Work required: Copy all lines below that use the word "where".

#####

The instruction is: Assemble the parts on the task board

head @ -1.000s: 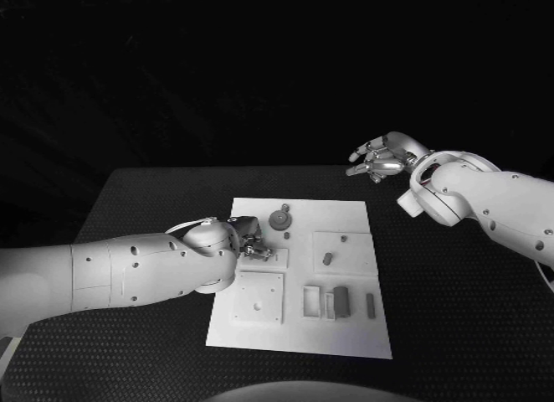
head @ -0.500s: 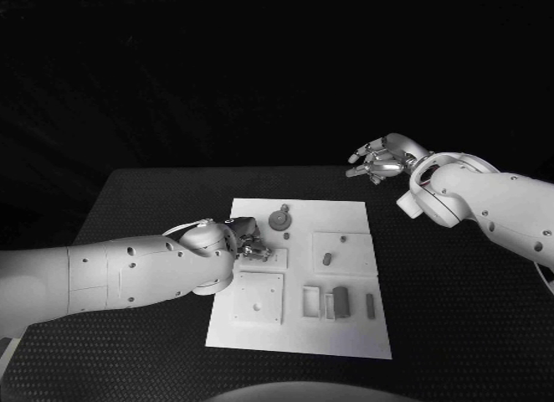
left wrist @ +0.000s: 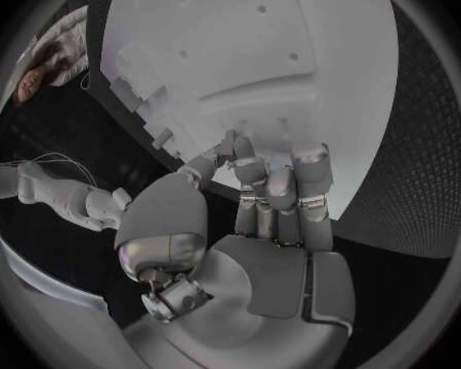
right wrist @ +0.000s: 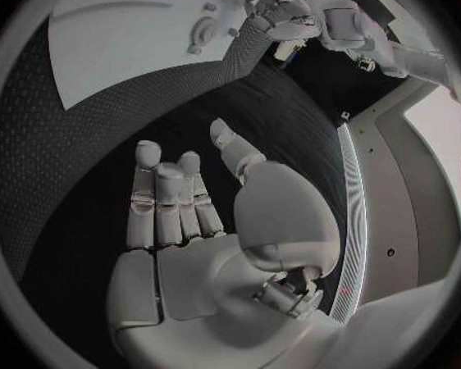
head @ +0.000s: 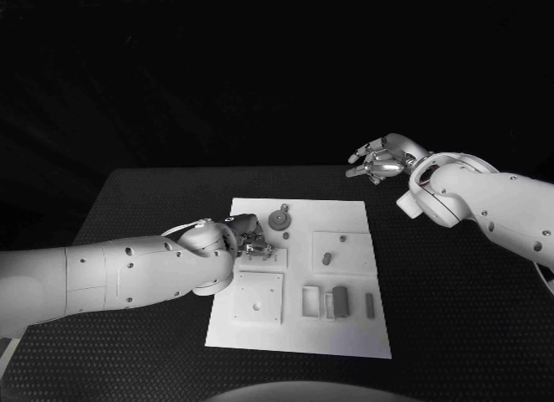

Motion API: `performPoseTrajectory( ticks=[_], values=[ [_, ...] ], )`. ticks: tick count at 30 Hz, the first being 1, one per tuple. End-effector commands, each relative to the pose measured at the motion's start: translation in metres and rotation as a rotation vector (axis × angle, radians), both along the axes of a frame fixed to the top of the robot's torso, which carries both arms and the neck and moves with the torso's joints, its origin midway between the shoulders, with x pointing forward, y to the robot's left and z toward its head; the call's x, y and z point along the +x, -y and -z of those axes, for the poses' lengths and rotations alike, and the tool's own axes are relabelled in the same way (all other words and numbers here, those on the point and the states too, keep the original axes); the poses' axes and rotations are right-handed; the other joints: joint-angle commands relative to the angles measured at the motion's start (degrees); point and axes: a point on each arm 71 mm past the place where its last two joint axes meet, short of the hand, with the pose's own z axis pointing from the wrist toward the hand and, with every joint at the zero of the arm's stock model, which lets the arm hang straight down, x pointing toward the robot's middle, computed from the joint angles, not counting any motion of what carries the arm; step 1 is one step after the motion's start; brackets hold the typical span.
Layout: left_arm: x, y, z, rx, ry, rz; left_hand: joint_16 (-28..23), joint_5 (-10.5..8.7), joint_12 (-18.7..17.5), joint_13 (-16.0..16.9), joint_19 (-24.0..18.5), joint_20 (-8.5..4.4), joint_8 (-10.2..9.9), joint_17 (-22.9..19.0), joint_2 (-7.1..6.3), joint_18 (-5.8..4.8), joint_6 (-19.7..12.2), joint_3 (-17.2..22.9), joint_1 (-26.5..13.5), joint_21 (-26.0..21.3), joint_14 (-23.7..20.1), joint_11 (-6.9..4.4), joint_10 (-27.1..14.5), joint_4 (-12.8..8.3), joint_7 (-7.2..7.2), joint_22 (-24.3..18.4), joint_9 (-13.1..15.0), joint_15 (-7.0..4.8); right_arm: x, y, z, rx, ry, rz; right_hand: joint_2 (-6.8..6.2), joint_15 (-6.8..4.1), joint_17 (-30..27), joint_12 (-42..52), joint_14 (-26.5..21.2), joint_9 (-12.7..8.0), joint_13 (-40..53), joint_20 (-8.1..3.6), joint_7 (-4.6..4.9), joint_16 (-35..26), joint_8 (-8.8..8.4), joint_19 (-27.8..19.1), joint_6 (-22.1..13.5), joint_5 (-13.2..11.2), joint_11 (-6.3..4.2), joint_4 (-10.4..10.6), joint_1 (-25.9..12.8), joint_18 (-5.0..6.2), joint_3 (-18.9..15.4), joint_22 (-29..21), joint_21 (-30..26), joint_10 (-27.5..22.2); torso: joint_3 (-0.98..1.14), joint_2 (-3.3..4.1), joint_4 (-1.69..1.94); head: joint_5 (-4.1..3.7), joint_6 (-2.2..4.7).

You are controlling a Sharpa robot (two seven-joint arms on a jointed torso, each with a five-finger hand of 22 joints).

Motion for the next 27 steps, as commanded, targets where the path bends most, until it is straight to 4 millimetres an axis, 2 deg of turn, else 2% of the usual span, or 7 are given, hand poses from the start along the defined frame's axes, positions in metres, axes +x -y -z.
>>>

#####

Solution below:
Motion API: `performPoseTrajectory( ticks=[_], values=[ [_, ...] ], )`. ticks: tick count at 30 Hz, the first being 1, one per tuple. End-effector commands, each relative to the pose measured at the motion's start: translation in metres and rotation as a rotation vector (axis × angle, radians), both along the axes of a frame fixed to the top of the robot's torso, which carries both arms and the neck and moves with the torso's joints, its origin midway between the shoulders, with x pointing forward, y to the robot's left and z toward its head; the call's x, y and z point along the +x, -y and -z of those axes, for the poses' lengths and rotations alike, and the tool's own axes are relabelled in the same way (all other words and numbers here, those on the point and the states too, keep the original axes); the poses' axes and rotations are right-handed; the other joints: joint-angle commands relative to the angles measured at the motion's start (degrees); point and axes: a point on each arm 71 mm past the place where its last two joint axes meet, short of the hand, with the pose's own z axis pointing from the wrist toward the hand and, with every joint at the zero of the arm's stock model, which lets the arm hang straight down, x pointing toward the robot's middle, computed from the joint angles, not counting any motion of what carries the arm; step 1 is one step after the motion's start; brackets hold the typical span.
Motion for the next 27 steps, as commanded, targets where the path bends most, until it is straight to 4 millimetres an axis, 2 deg of turn, else 2% of the usual span, or 7 are given, hand poses from the start along the defined frame's axes, positions in metres, axes +x -y -z.

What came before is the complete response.